Paul Everitt, chief executive, ADS aerospace and defence trade body:
"The Prime Minister has provided important clarity ahead of the triggering of Article 50 and the start of formal Brexit negotiations. ADS will continue to support government as it seeks to secure an ambitious agreement with our EU partners that delivers barrier-free access to trade, skills and simplified regulatory regimes.
"Securing the best deal for the UK and our EU partners will take time and it is essential that there are transitional arrangements in place to avoid disrupting closely integrated supply chains and damaging the UK's global competitiveness."
Carolyn Fairbairn, director-general, CBI:
"Today the prime minister changed the landscape. Ruling out membership of the Single Market has reduced options for maintaining a barrier-free trading relationship between the UK and the EU. But businesses will welcome the greater clarity and the ambition to create a more prosperous, open and global Britain, with the freest possible trade between the UK and the EU.
"The pressure is now on to deliver these objectives and achieve a smooth and orderly exit. Businesses want to make a success of Brexit but will be concerned about falling back on damaging WTO rules."
Prof Kevin Dowd, member of Economists for Brexit:
"We strongly welcome Theresa May's announcement that the UK will leave the Single Market and will not participate in the customs union in its current form. Leaving this protectionist union is the only way for the UK to maximise the economic benefits of leaving the EU, which, through the right policies, we estimate will deliver a 4% GDP Brexit dividend and will lead to consumer prices falling by 8%.
"In order to deliver this maximum economic benefit, it is crucial that the UK achieves a position of tariff free trade across the world as swiftly as possible, whilst avoiding a tit-for-tat tariff war with the EU which will harm consumers and postpone Brexit's economic benefits."
Terry Scuoler, chief executive, EEF manufacturers' organisation:
"In order for the government to lay the foundations of a globally competitive Britain, it must bring forward a clear and far-reaching industrial strategy that will enable businesses to seize the many expected opportunities the prime minister believes will arise after we leave the EU.
"In the end it's the detail of the final agreement that will matter and it is important that this will be open to parliamentary scrutiny. Parliament and business will want to see a very clear, evidence-based plan to ensure the UK economy avoids collateral damage arising from our departure."

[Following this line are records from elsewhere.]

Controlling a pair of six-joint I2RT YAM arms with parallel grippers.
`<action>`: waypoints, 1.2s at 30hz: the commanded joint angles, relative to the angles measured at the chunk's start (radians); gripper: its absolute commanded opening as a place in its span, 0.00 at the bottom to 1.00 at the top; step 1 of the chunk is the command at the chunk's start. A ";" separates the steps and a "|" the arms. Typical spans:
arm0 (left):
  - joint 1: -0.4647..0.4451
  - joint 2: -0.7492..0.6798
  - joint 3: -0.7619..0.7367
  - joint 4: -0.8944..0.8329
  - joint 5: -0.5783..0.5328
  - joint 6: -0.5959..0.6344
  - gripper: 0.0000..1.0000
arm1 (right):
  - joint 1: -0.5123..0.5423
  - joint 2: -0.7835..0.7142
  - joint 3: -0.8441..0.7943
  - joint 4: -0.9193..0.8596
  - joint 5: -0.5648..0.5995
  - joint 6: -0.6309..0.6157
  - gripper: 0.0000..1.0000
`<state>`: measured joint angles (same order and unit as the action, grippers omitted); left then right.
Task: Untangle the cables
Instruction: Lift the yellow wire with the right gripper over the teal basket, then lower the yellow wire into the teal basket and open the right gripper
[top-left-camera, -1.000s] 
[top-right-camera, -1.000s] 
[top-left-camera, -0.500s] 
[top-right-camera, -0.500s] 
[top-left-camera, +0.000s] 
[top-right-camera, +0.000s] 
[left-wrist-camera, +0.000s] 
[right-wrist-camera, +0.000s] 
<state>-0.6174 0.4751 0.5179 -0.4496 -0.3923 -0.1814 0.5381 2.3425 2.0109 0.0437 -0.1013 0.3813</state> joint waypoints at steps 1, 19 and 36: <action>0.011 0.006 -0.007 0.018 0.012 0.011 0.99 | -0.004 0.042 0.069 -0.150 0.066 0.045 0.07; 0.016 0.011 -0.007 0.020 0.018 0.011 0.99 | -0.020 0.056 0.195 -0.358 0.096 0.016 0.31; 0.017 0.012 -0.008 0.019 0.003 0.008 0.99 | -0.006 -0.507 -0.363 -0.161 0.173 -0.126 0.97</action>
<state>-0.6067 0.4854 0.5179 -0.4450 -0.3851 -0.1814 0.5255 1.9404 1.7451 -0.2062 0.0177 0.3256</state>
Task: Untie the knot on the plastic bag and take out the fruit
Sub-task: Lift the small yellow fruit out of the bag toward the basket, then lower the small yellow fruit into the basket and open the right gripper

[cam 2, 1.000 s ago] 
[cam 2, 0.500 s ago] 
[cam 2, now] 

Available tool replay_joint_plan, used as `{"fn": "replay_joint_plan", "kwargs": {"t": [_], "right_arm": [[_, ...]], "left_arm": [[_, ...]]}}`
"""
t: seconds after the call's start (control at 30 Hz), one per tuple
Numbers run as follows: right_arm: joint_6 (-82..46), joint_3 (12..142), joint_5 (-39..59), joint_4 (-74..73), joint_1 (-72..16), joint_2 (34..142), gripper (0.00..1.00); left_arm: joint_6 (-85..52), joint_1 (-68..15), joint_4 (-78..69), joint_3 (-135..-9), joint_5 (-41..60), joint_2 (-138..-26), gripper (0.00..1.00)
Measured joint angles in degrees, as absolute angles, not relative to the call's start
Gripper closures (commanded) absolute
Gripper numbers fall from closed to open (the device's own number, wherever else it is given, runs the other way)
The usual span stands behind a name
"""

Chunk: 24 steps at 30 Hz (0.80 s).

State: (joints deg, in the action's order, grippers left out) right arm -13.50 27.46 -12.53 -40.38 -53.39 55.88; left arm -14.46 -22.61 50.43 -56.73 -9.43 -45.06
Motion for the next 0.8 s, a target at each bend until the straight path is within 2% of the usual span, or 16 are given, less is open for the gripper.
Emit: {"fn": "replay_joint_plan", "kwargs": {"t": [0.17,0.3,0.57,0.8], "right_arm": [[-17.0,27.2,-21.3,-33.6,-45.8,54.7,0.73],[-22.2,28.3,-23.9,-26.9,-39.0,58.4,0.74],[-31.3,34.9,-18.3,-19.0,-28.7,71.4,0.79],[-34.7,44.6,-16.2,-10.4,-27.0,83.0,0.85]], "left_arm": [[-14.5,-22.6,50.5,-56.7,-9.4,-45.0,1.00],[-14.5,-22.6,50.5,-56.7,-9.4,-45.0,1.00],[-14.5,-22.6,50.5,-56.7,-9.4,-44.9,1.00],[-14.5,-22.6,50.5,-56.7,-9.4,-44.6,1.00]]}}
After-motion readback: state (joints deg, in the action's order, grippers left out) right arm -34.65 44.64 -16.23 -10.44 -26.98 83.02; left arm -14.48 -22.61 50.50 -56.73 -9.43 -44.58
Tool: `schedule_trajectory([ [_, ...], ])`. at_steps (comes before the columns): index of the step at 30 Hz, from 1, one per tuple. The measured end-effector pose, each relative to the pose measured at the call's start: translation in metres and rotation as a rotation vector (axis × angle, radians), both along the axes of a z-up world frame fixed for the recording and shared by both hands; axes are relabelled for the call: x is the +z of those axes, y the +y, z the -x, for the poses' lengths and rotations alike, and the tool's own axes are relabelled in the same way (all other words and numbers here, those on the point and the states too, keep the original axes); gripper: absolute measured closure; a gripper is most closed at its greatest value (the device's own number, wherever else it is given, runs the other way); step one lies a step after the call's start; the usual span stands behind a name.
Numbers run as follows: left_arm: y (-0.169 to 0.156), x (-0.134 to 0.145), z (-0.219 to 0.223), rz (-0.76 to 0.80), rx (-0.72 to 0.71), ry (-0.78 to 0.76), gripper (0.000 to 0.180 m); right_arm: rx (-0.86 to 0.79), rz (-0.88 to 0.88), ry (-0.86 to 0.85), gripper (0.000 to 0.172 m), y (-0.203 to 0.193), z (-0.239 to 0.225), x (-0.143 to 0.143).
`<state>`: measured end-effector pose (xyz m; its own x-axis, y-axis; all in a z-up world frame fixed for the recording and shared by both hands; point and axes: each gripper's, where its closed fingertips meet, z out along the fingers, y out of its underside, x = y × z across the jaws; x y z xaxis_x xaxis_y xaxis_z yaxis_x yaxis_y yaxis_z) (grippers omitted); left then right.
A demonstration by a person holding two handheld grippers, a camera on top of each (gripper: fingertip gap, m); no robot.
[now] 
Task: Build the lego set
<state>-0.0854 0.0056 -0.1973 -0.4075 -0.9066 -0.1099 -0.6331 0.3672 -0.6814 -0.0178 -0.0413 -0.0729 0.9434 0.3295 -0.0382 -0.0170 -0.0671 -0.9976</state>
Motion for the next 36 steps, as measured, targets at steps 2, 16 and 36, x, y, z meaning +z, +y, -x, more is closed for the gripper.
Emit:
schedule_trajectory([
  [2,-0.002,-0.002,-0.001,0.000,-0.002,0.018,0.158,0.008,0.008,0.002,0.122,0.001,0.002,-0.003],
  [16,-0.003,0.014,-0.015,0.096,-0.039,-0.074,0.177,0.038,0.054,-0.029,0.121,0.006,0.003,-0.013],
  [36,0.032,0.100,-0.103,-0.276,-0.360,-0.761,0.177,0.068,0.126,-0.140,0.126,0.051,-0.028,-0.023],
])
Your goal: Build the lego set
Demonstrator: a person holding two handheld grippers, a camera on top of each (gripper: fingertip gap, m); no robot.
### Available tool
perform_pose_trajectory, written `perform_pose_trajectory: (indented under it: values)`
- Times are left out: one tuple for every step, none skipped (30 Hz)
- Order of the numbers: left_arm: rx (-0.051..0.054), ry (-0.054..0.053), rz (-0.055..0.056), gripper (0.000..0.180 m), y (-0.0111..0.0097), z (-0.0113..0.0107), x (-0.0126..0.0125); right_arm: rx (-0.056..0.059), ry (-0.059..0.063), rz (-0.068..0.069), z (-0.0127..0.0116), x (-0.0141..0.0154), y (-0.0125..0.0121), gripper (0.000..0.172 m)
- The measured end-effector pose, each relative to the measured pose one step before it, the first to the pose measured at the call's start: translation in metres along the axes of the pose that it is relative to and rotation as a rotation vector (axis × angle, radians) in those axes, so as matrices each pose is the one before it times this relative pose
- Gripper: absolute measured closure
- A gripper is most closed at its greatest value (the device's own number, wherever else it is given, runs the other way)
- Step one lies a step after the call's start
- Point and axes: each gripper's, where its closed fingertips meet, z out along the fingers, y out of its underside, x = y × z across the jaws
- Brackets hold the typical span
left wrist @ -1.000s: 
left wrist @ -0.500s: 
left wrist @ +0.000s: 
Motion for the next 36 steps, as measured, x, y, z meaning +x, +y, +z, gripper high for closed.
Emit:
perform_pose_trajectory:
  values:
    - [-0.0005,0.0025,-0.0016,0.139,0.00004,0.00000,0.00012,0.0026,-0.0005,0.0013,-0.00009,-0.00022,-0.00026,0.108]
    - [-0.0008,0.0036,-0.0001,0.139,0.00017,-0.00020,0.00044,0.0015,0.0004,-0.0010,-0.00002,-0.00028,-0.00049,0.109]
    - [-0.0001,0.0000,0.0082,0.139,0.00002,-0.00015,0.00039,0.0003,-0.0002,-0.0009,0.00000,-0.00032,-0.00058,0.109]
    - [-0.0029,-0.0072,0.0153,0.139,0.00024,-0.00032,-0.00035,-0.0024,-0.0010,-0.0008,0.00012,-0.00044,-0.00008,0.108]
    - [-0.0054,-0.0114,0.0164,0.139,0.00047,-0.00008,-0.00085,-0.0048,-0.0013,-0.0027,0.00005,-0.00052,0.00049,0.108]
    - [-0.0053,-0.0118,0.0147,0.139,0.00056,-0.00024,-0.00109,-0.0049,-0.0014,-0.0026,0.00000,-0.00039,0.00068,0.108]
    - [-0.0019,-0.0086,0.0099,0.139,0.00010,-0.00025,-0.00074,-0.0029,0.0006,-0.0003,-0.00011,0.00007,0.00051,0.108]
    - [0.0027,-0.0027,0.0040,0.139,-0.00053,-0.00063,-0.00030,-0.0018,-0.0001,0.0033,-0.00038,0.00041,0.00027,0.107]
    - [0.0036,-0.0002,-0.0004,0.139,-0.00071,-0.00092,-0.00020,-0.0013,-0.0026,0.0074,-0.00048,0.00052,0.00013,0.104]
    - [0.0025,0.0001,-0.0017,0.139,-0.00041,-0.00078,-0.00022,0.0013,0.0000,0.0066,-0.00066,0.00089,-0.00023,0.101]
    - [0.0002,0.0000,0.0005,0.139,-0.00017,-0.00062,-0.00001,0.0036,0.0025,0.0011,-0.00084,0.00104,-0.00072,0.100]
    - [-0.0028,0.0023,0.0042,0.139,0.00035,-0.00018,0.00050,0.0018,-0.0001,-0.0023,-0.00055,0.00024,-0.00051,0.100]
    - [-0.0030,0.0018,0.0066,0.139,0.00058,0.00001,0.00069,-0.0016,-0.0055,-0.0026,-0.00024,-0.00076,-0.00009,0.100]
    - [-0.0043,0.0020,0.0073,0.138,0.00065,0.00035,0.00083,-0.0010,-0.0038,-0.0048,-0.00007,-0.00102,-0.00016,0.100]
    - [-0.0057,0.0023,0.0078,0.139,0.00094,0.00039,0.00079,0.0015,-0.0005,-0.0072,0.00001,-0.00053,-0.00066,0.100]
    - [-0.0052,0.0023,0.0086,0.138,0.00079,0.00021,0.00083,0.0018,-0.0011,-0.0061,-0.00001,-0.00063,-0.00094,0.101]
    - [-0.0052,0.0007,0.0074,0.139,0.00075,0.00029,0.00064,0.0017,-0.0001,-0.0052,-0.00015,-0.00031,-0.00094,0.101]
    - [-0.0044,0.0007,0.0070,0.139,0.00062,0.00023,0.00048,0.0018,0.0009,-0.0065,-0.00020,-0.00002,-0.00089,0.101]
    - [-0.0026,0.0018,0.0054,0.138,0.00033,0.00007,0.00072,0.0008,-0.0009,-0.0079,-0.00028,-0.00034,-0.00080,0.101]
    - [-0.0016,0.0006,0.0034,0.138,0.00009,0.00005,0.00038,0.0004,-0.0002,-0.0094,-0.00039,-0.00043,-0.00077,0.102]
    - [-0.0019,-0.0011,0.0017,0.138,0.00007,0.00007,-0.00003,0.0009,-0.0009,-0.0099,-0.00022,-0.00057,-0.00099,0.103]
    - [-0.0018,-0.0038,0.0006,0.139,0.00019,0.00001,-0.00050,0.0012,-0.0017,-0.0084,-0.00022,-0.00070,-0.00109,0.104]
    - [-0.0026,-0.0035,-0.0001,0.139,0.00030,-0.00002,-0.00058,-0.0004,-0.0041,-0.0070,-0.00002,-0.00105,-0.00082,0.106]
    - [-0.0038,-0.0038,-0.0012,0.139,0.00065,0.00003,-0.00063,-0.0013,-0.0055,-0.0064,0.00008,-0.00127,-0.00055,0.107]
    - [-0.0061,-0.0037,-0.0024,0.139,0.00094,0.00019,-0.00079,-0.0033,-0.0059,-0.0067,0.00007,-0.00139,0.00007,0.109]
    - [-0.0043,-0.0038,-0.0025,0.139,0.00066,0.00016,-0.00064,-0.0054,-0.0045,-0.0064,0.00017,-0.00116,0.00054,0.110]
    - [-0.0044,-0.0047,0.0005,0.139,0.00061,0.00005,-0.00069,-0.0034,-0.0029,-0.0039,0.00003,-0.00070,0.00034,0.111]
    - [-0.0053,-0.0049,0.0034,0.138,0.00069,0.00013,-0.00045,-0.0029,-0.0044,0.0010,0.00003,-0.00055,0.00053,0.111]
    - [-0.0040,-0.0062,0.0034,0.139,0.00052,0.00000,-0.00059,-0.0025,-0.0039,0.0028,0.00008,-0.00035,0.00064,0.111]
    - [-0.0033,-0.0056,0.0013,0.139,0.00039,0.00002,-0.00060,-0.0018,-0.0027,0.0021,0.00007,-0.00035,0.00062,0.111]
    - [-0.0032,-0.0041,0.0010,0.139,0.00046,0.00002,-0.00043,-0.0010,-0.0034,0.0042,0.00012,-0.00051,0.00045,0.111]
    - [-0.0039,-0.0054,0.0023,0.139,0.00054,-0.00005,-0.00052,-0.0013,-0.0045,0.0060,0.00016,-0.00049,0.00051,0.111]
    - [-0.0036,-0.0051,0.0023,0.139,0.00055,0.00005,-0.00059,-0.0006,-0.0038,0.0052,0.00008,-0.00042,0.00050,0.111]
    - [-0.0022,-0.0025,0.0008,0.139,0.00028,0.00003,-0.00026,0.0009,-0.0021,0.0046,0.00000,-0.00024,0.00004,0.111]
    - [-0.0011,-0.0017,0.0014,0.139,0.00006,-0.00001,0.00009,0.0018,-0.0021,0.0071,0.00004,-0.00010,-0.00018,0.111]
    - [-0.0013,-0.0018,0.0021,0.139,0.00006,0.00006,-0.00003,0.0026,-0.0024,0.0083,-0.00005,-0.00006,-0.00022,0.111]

Mike Hawes, chief executive, SMMT car industry body:
"The recognition by the prime minister of the importance of single market arrangements for the automotive sector is critical. We need government to deliver a deal which includes participation in the customs union to help safeguard EU trade, trade that is tariff-free and avoids the non-tariff and regulatory barriers that would jeopardise investment, growth and consumer choice.
"Achieving this will not be easy and we must, at all costs, avoid a cliff-edge and reversion to WTO tariffs, which would threaten the viability of the industry."
Danny McCoy, chief executive, Ibec Irish business trade group:
"This is an aggressive move by the UK, showing little regard for our trading relationship and for relations with other EU member states. Theresa May has signalled a change to the UK business model, away from a collective European rules-based approach, towards a more nationalistic, isolated stance.
"This is likely to lead to a protracted and unwelcome period of uncertainty and instability for business. Ireland is uniquely exposed to the risks given out deep economic ties with the UK."